ABOUT THIS EXERCISE
Please output the line that contains "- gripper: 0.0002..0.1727" and all later lines of the material, exactly, through the end.

DATA SHOWN
○ ○ ○ ○

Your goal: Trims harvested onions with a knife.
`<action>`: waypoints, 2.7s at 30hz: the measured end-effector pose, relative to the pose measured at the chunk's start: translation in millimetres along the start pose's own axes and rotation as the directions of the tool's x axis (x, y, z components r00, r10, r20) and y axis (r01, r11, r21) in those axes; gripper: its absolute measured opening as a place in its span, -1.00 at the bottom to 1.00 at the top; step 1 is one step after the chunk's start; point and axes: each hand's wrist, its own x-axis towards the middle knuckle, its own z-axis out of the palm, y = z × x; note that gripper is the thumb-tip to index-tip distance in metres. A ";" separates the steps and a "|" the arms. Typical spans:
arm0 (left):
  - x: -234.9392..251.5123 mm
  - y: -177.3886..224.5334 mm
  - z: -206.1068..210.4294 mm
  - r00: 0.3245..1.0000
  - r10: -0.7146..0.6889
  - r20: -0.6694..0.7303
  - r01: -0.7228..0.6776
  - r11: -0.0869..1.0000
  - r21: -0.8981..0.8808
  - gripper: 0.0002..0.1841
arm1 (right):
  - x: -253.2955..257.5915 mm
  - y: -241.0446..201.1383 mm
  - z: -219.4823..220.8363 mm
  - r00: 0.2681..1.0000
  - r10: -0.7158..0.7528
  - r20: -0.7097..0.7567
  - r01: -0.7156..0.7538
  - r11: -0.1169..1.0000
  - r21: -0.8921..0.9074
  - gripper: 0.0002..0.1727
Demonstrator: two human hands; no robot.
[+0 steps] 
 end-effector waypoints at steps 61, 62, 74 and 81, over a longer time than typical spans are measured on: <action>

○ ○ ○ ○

EXERCISE OUTPUT
  - gripper: 0.0002..0.1727
Demonstrator: two human hands; no robot.
[+0 steps] 
 end-effector waypoints at steps 61, 62, 74 and 81, over a longer time than typical spans are measured on: <action>

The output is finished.